普通の奴はこんな閃光手榴弾みたいなもんは持ち歩いたりしない。
それだけで危険人物として見られるからな。」
レイナ「……そうね。
心得たわ。」
悠人「この石の利用方については………これ持ってたら俺が何処にいるのか分かるんだろ?

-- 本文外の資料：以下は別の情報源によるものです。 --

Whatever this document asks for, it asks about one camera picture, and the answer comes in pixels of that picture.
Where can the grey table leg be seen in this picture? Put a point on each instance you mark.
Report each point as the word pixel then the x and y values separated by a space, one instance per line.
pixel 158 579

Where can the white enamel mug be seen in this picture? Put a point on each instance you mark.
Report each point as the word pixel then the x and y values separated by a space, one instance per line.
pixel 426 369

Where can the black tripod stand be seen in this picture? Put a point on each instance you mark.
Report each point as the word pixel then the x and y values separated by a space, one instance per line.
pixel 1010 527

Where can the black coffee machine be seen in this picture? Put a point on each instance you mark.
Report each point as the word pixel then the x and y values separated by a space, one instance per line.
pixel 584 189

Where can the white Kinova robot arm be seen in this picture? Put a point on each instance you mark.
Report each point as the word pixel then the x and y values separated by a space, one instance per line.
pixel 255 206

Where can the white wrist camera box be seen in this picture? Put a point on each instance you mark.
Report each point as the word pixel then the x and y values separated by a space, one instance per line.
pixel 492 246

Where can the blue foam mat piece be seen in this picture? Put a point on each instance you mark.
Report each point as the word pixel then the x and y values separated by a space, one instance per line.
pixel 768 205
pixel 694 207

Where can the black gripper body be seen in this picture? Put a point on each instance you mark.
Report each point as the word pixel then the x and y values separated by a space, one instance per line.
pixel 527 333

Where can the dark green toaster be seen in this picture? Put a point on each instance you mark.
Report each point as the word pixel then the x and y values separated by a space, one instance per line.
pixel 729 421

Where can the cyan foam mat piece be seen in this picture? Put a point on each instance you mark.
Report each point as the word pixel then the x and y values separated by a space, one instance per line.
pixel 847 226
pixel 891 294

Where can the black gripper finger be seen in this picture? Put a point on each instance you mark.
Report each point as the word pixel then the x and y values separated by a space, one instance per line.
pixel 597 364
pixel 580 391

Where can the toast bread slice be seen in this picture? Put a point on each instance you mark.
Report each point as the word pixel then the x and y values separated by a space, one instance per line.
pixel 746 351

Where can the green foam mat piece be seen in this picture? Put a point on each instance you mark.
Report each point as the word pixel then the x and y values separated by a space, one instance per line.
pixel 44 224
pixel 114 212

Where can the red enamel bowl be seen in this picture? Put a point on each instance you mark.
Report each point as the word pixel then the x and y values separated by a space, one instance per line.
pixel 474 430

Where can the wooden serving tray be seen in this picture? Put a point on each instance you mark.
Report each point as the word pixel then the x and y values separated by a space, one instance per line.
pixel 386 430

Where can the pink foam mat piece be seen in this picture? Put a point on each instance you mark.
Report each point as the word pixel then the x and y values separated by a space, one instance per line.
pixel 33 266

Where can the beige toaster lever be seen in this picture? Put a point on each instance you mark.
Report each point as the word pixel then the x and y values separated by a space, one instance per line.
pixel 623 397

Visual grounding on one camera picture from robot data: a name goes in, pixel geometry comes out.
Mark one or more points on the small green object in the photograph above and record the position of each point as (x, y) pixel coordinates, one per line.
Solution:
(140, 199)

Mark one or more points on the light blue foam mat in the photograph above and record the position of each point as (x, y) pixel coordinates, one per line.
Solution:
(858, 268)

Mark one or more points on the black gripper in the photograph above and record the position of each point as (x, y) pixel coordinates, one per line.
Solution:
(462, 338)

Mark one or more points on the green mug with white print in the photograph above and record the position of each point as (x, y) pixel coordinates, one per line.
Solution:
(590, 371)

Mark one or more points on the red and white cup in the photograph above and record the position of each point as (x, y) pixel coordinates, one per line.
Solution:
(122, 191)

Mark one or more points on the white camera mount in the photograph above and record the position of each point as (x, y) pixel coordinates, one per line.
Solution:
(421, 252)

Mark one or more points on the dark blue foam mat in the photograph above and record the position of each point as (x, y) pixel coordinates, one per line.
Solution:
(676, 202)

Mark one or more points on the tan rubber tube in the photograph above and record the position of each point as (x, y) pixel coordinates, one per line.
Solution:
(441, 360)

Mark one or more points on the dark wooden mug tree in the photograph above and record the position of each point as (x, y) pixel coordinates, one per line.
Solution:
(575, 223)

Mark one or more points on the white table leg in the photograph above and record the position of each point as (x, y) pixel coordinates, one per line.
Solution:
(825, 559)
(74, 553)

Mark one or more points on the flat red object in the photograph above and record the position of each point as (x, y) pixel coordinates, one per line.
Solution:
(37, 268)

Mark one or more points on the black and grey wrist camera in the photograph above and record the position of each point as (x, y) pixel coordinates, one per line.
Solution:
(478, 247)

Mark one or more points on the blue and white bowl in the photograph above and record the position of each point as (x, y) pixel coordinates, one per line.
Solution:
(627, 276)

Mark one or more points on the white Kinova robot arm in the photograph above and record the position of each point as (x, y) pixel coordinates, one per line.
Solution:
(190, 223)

だったらはぐれた時にこの石を辿って俺のところに来るだけでいい。
それだけなら光ったりなんかしないんだろ?」
レイナ「えぇ。
それなら光ったりはしないわ。
安心して。」
悠人「そうか。
今後は注意しろよ?
街中であの島で見せたような剣とか出すのも無しだからな。
お前は何かと常識が無さすぎる。
無駄にお前の特技なんか披露しなくていいからな。」
レイナ「分かったわよ………もう………。」
悠人「………よし。
じゃあそろそろ本題に戻るとするか。」
一通りレイナに忠告し終えると悠人は携帯を取りだし地図を調べる。
悠人「この近くに今日行く予定だったとことは別に割りと大型のデパートがあるみたいだ。
今回はそっちの方に向かうぞ。」
レイナ「急に場所を変えても平気なの?」
悠人「心配すんな。
昨日お前が言ったように下着なんてどこででも買えるんだ。
場所なんてどこだっていい。
ただ帰りは別の駅から家まで帰るからちゃんとついてこいよ?
間違って俺と違う電車に乗ったりなんかしたら迎えに行くのに凄い手間がかかるからな。」
レイナ「そう………。
………ごめんなさい。
私の失態で予定が狂ってしまったわね。」
悠人「いいさこのくらい、
お前も反省してるだろ。
ならもうこれ以上は言わん。
この失敗を次に活かせばいい。」
一応叱責はするが長引かせてまで説教を続けたりはしない悠人。レイナに危機感を持たせるのが重要なのでピンきりをつけて予定を進める。
悠人「とりあえずは一旦デパートに行こうぜ。
さっきの駅でのことが弘まる前にパッと行ってパッと買ってパッと帰るぞ。」
レイナ「……フフ、
大分足早になりそうね。」
悠人「のんびりするのもいいが面倒なことにならない内に戻った方がいいだろ?
ゆっくりするなら別の日の別の場所でだ。
今日はお前が家に来て初めての外出だからな。
外に出られるんなら今度は一人で出歩いてみろよ。
フェザード社のことは焦る気持ちは分かるがそう切羽詰まった状態でもないんだ。
先はまだ長いんだろ?
だったらゆっくり出来る内はゆっくりしとけよ。」
悠人はそれだけ言うと前へと歩き出す。レイナもその後に続いた。
レイナ「(………島を出てから私………悠人に怒鳴られてばかりね………。
主人として下僕に迷惑かけてばかりで不甲斐ないわ………。
………全然周りが見えていなくて悠人はそんな私の身を案じて………。